Post by pinkdutchtulips on Jan 22, 2015 17:39:58 GMT -5
my mom lost her house in a DIL in 94 and bought again in 01
she got her house through a special mortgage program for CA Teachers to encourage them to buy close to their schools .... and no she was priced out of where her school was and had a 30 min commute.
I'm not sure why you're still being told fnma has a 5yr waiting period after dil or SS. It's 4yrs from the charge off date. Did you get your credit run yet? Do you know the actual charge off date of the dil? Did your prospective lender run your scenario through FNMA's automated underwriting system? Did you try a different lender that doesn't have an overlay over the 4yr waiting period?
wizard - I do this for a living. I run products and pricing for a mtg bank and part of my team's job is to help our lo's find homes for loans, answer scenario questions, and research agency and investor guidelines. Trust me when I say it's 4yrs for fnma. I'm on my phone too but can send some screenshots when I get to work.
However, most investors/lenders won't manually underwrite conventional loans anymore and they will require a pass from fnma/fhmc's auto underwriting systems. That takes your whole profile - credit, loan info, etc and gives an eligible/not eligible answer. In your case I'd tell my lo that 4 yrs is the waiting period and to collect all your credit/income/liability info and run it through DU for a risk profile answer.
I suggest doing the math or having your lo help you do the math. It's a question of pmt comparison over the life of the loan and uncertainty regarding rates.
Taxes and insurance will be the same. Have your lo price out your scenario as an fha30 and a conforming30 so you can compare rates/pmts today. Include upfront mi and monthly mi for the FHA. Include PMI if you'll be over 80% ltv on the conventional, etc.
The hard part will be making some kind of guess on where rates will be a year from now.

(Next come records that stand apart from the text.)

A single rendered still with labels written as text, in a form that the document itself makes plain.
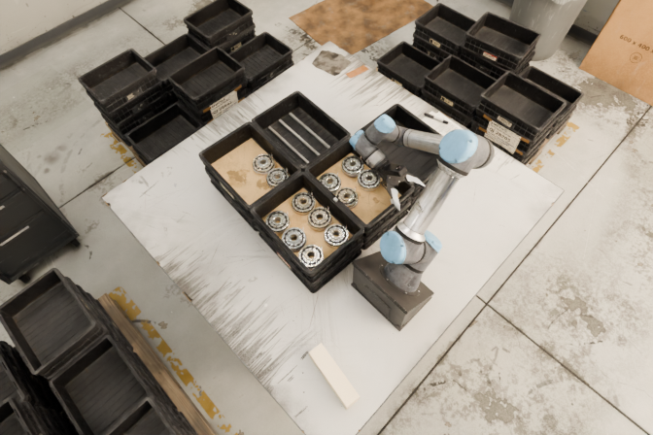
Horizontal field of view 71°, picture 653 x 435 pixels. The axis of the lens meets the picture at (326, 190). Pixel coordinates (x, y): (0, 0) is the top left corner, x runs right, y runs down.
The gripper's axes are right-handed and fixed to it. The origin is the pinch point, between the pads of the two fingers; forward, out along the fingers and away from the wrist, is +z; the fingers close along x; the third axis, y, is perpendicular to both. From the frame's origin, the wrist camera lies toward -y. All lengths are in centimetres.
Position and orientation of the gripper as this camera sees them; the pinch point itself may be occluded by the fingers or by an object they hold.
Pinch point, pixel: (413, 198)
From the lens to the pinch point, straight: 185.7
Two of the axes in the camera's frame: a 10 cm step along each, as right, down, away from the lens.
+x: -7.4, 6.2, -2.7
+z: 6.6, 7.5, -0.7
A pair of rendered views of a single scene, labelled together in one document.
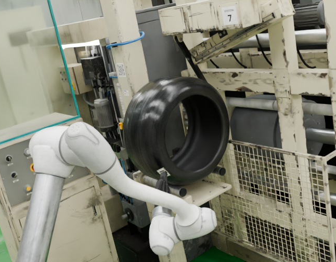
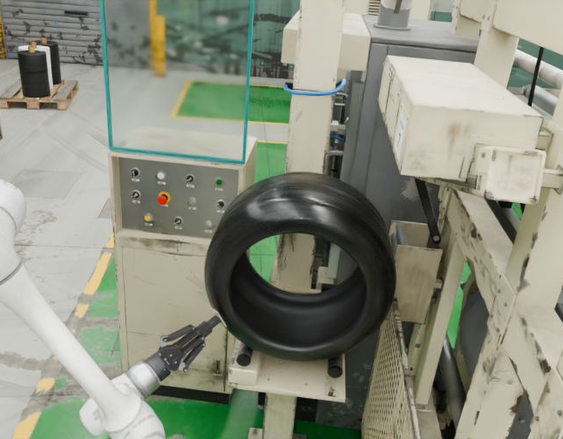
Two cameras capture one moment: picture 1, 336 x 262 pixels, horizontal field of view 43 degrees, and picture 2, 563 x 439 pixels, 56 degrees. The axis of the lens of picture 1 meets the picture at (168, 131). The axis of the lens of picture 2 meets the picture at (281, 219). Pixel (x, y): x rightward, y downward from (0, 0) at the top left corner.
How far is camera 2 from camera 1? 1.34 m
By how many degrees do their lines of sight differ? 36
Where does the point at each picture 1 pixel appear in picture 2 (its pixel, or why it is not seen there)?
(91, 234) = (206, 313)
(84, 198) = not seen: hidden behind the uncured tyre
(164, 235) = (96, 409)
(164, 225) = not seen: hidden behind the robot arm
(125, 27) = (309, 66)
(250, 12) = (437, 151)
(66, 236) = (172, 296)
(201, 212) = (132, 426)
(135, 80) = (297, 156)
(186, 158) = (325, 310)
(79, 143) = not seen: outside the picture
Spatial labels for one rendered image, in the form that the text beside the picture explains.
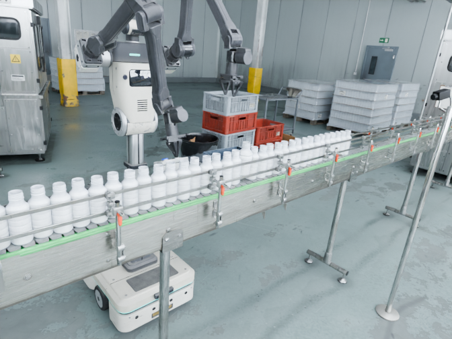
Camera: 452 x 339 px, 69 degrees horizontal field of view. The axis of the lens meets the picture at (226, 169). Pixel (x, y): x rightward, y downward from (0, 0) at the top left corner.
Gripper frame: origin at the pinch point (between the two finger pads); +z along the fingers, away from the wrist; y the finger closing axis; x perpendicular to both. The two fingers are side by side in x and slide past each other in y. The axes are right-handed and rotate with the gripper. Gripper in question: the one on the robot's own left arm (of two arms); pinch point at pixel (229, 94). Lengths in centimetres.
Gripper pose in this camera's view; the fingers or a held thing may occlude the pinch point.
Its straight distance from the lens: 163.9
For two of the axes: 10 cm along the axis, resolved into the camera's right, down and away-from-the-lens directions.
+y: -6.6, -3.0, 6.9
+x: -7.5, 1.7, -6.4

Today the standard waiting periods are as follows from a short sale or dil:
Fnma - 4 years FHA - 3 years (1 year if the borrower was current on their loan and ALL other debts in the 12 months preceding the short sale or dil, I've yet to see this scenario)
If there were extenuating circumstances and they can be thoroughly documented, the waiting periods from a short sale or dil are:
Fnma - 2 years FHA (back-to-work) - 1 year
Fhlmc follows FNMA's timelines but has additional overlays when there are derogatory credit events so they're not really worth going into.
Extenuating circumstances have a very high standard to meet. Generally there is some medical event, job loss, divorce, etc and even more often more than one of these events may be needed to meet the standard. It's a little subjective and if fnma/FHA pull that loan for review a lender will want to make sure there was no question on their judgement regarding interpretation. Otherwise it ends up in a repurchase and the lender has to buy back that loan which is never a good thing.
Previously fnma allowed 2 years from a short sale or dil if more than 20% down payment would be put down on the new loan but fnma changed their guidelines on this in August 2014.
Maybe your lender believes you have enough going on to qualify for extenuating circumstances. That's the only current way to get past the 4 year waiting period from short sale or dil on a conventional loan.